Claud also flexed different creative muscles for the lead single’s video. Early in the pandemic, they reached out to comedian and Second City alum Grace Kuhlenschmidt, noticing a Windy City reference in one of Kuhlenschmidt’s TikToks. Both New York-based, they became quick friends. They collaborated on the music video for “Every Fucking Time,” Claud’s first time in the director’s chair. 

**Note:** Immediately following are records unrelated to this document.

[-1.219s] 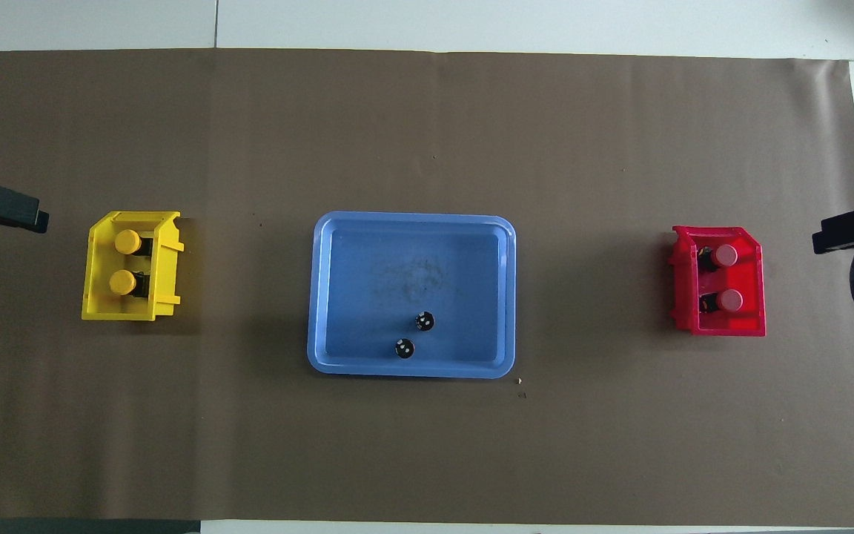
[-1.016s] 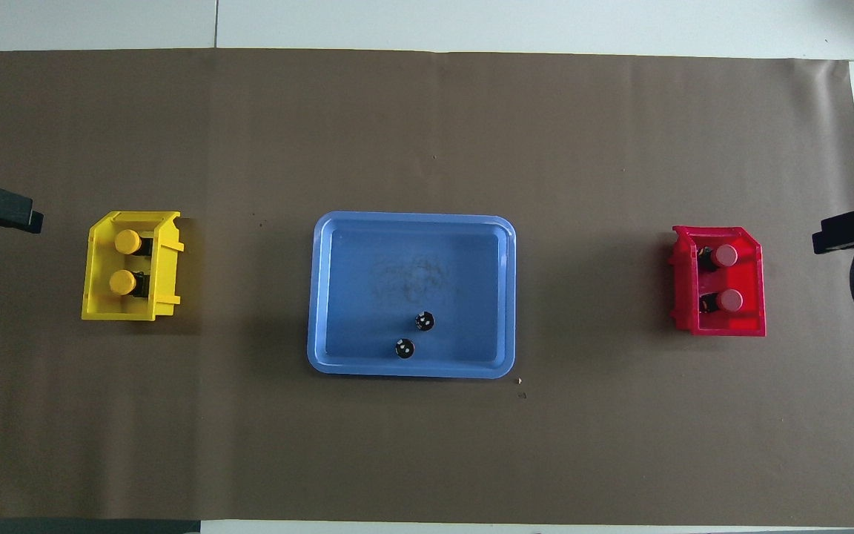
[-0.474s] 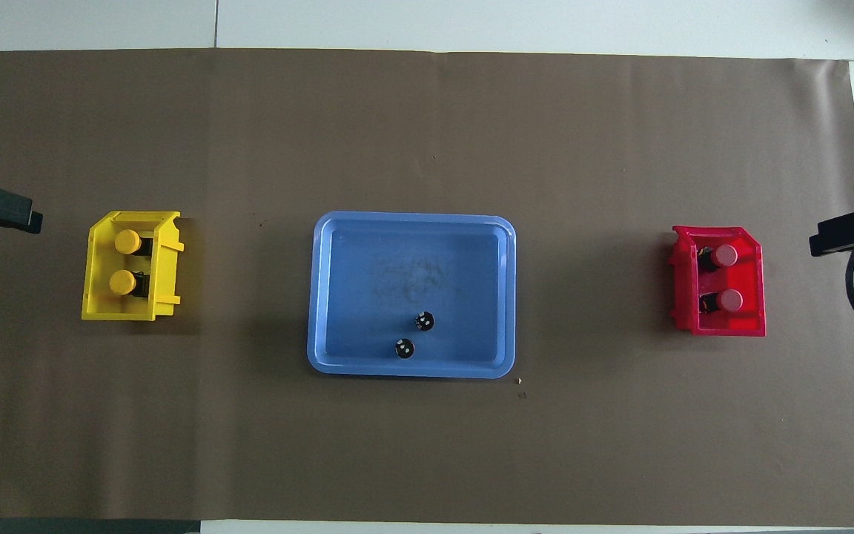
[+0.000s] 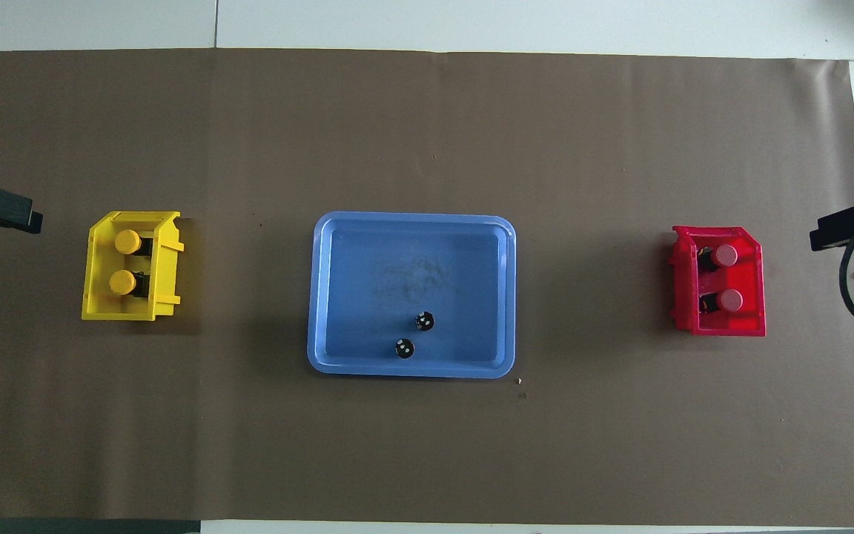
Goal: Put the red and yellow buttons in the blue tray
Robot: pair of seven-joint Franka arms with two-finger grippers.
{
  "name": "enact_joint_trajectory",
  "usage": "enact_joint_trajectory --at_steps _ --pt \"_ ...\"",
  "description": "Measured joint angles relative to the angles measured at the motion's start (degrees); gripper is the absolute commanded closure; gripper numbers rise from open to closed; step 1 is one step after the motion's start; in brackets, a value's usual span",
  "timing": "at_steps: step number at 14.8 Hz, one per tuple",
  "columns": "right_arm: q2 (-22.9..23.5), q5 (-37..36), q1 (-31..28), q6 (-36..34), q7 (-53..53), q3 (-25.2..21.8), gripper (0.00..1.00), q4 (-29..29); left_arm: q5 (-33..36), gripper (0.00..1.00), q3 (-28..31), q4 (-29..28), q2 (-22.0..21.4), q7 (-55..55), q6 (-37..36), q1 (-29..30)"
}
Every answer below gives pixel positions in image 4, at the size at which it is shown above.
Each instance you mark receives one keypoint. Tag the red push button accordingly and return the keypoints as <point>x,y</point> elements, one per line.
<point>726,255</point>
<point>730,300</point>

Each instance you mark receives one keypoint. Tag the yellow push button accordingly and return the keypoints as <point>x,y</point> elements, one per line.
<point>122,282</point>
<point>127,241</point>

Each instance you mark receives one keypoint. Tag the blue plastic tray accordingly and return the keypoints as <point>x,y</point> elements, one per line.
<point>397,274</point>

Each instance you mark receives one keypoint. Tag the red plastic bin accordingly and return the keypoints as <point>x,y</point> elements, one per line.
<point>753,319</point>

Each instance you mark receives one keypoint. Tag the yellow plastic bin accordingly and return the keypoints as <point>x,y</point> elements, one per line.
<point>164,282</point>

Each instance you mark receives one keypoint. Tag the black cylindrical capacitor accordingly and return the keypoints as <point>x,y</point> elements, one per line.
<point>425,321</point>
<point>404,348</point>

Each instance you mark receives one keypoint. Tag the brown paper mat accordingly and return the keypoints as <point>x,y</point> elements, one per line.
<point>427,445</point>

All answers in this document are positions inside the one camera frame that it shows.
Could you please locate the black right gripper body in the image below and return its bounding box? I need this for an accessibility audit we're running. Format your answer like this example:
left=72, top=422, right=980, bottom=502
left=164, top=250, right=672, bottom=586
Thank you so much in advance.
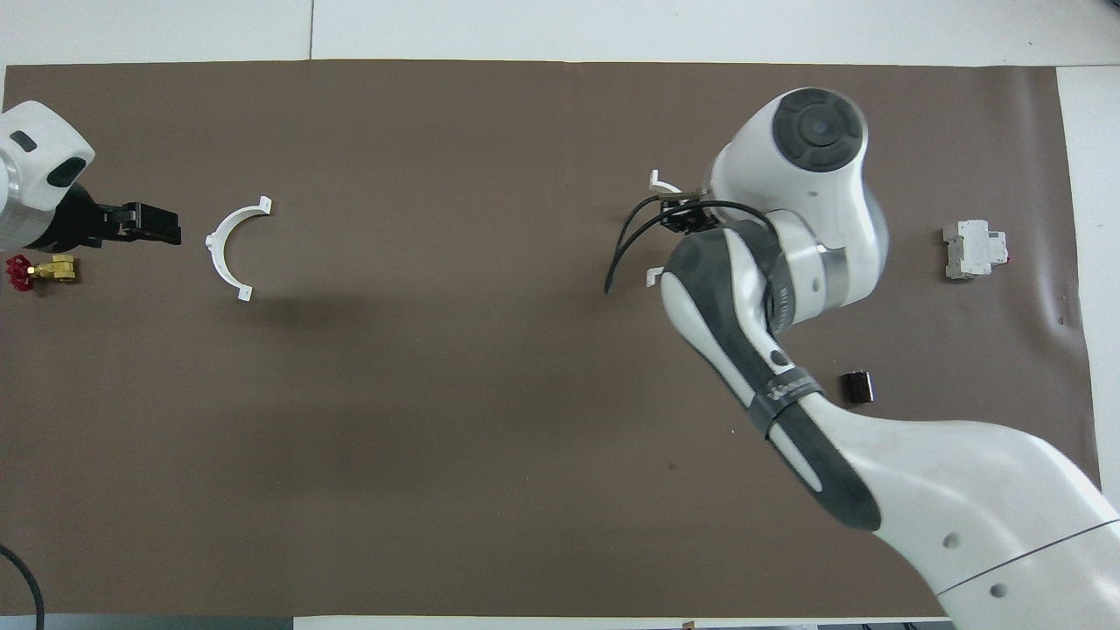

Making Supermodels was a surreal experience in many ways, including a music video cameo from Paul Rudd (track No. 8’s namesake) after crossing paths at a Taylor Swift concert. Working alongside Semisonic’s Dan Wilson, an “encyclopedia of knowledge,” was another highlight. “It took us so long to write together, every 10 minutes I asked him some huge life question,” Claud says. “He’s lived 1,000 lives.”

Five years removed from their first EP, Claud feels conflicted about the term “bedroom pop,” a label often thrust upon them and their peers who started in the mid-2010s. “That was a beautiful time, but I think that also turned into something a little diminishing of the artists,” Claud says. Supermodels, after all, wasn’t made in a bedroom — it came to life in a studio, with an arsenal of musicians and producers. “I like it as an endearing term to commemorate the time I started my artist project, I just wouldn’t use it to describe the album I just made.”

That’s not to say the album is unrecognizable from someone who was once one-half of Toast, but its sound roams far beyond the SoundCloud days. “The world of genre is really flexible,” Claud says. “It’s always limiting to confine myself to one space.”